In this paper, we demonstrate an MPM endoscope utilizing a two-axis electrostatic MEMS scanner and DCPCF. A $2\text{-}\mathrm{mm}$ -diam MEMS mirror suitable for MPM imaging is designed. The maximum number of resolvable focal spots of our MEMS scanner is improved to $720\times 720$ on the $x$ and $y$ axes. Previously, we have reported the packaging of the MEMS scanner into an MPM probe using a two-lens configuration.¹⁶ In this paper, design considerations of the MPM endoscopy system are explored. Critical issues such as characteristics of the MEMS mirror and efficiencies of light delivery and collection in three types of fibers are addressed. Three configurations of probe design are discussed, and their advantages and disadvantages are compared. Last, the performance of the MPM endoscopy system is assessed in fluorescent microspheres and chondrocytes in cartilage.

2.

MEMS Mirror Design

A gimbal-less two-axis MEMS mirror was previously reported by Milanović ¹⁷ incorporating a small mirror with a diameter of $600\mu \mathrm{m}$ . Smaller MEMS mirrors ( $600\mu \mathrm{m}\text{to}1.2\mathrm{mm}$ diameters) have been applied to optical coherence tomography (OCT) endoscopy,^{18, 19} which has lower image resolution than MPM. In this paper, a MEMS scanner with a larger $2\text{-}\mathrm{mm}$ -diam, aluminum-coated mirror is designed to satisfy the high resolution and efficient photon collection requirements imposed by MPM. Special considerations are applied to the MEMS design in order to achieve high speed and wide scanning angle for a large mirror.
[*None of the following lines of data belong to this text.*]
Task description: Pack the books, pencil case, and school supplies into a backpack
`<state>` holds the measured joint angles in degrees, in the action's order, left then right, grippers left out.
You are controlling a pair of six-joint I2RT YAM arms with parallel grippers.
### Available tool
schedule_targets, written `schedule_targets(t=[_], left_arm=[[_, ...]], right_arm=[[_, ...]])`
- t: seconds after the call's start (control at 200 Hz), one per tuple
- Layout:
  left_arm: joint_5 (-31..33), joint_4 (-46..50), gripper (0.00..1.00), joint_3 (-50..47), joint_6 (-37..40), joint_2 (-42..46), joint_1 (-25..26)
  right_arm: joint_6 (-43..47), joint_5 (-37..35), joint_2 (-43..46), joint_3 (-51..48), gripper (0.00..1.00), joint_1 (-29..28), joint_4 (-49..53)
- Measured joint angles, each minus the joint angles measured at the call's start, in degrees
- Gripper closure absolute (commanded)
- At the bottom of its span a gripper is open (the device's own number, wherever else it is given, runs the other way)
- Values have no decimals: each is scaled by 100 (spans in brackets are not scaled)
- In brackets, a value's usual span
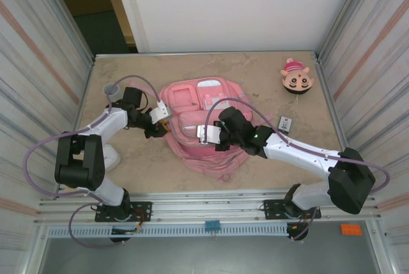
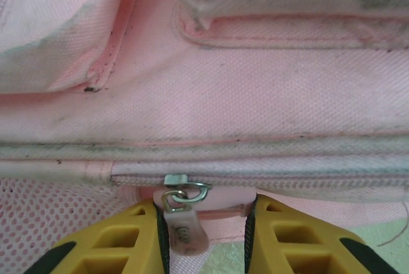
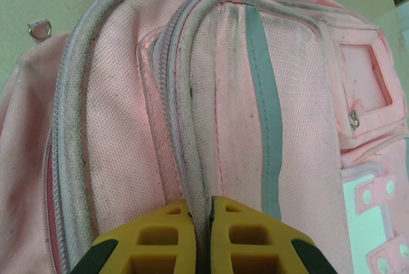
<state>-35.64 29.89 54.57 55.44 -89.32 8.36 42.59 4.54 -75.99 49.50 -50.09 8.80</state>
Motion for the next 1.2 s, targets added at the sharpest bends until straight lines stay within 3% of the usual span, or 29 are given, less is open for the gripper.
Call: schedule_targets(t=[0.08,0.15,0.225,0.341,0.516,0.601,0.742,0.787,0.917,1.203], left_arm=[[33,-28,92,-13,-46,2,0],[20,-74,98,-42,-98,9,-17],[9,-118,99,-72,-164,9,-39],[-9,-142,87,-72,-201,9,-44],[-63,-149,85,-81,-219,9,-61],[-85,-133,78,-81,-212,9,-83],[-125,-140,74,-79,-168,9,-118],[-142,-140,76,-79,-162,9,-129],[-197,-127,99,-79,-76,9,-131],[-170,-122,100,-87,-46,166,-37]], right_arm=[[-11,2,20,0,100,22,-9],[-11,4,26,-2,100,24,-13],[-13,7,28,-4,100,24,-20],[-13,11,31,-13,100,24,-20],[-15,26,39,-15,100,24,-20],[-15,26,39,-15,100,24,-15],[-17,28,44,-17,100,24,17],[-17,26,61,-22,100,24,26],[-17,26,109,-22,100,24,26],[-251,20,114,-35,100,26,-4]])
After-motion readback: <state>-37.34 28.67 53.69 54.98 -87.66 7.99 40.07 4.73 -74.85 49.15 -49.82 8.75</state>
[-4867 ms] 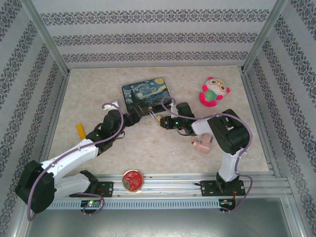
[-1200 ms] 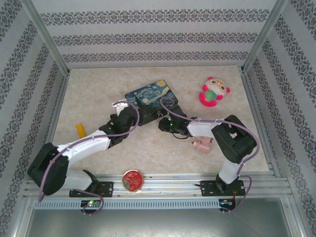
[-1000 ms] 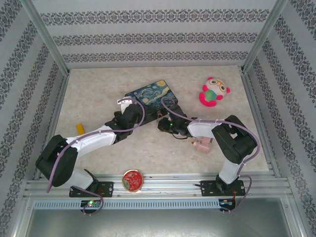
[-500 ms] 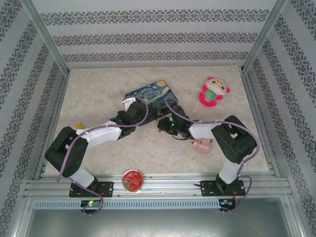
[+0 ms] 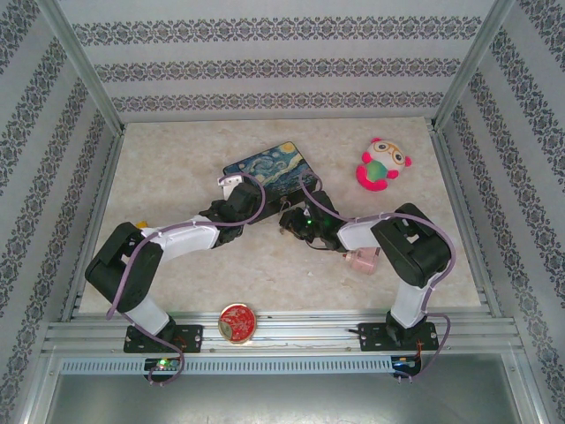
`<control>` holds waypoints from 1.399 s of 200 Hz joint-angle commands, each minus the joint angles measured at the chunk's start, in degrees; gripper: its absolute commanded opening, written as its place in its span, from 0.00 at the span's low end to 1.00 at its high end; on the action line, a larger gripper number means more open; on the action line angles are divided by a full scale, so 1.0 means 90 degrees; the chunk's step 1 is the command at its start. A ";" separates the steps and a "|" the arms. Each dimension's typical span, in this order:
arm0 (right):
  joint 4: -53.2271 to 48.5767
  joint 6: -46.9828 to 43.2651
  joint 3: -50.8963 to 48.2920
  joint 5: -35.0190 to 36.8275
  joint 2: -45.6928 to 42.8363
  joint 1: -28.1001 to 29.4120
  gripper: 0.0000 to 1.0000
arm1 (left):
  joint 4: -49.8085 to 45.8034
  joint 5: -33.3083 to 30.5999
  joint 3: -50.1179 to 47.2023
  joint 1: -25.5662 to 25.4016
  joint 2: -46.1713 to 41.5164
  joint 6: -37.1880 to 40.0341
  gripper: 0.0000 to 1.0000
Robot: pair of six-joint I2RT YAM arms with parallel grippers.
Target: Unlock a padlock with a key
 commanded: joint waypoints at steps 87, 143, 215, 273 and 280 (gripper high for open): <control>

Our MEMS mirrors use a gimbal-less design. Actuators and mirror apertures are fabricated in separate deep reactive ion etching processes using silicon-on-insulator wafers. This allows respective optimization of the scan angle, maximum scanning speed, and aperture size. Following fabrication, a mirror aperture is bonded to an actuator. Last, the completed scanner is bonded to a package, and the required electrical connections are made employing an ultrasonic wire bonder.

Figure 1a shows a scanning electron microscope (SEM) image of a nominal version of a MEMS actuator with a $600\text{-}\mu \mathrm{m}$ -diam mirror. Four banks of vertical comb-drive fingers provide two degrees of freedom, allowing $x$ and $y$ axis rotation of a central plate employing electrostatic force. A pedestal and a micromirror are later bonded onto the central plate. The gimbal-less design allows the same fast scanning speed to be achieved for both axes. Independent driving voltages are applied to each electrically isolated bank of vertical comb-drive fingers, while the pedestal and mirror are driven to a relative ground. Therefore, the design eliminates the problems of a slow axis as well as electrical and mechanical cross talk that plague gimbaled structures.

Fig. 1

(a) SEM image showing a MEMS actuator with a $600\text{-}\mu \mathrm{m}$ -diam mirror. (b) Photo of a $2\text{-}\mathrm{mm}$ -diam MEMS mirror on a $3.3\mathrm{mm}\times 2.6\mathrm{mm}$ die.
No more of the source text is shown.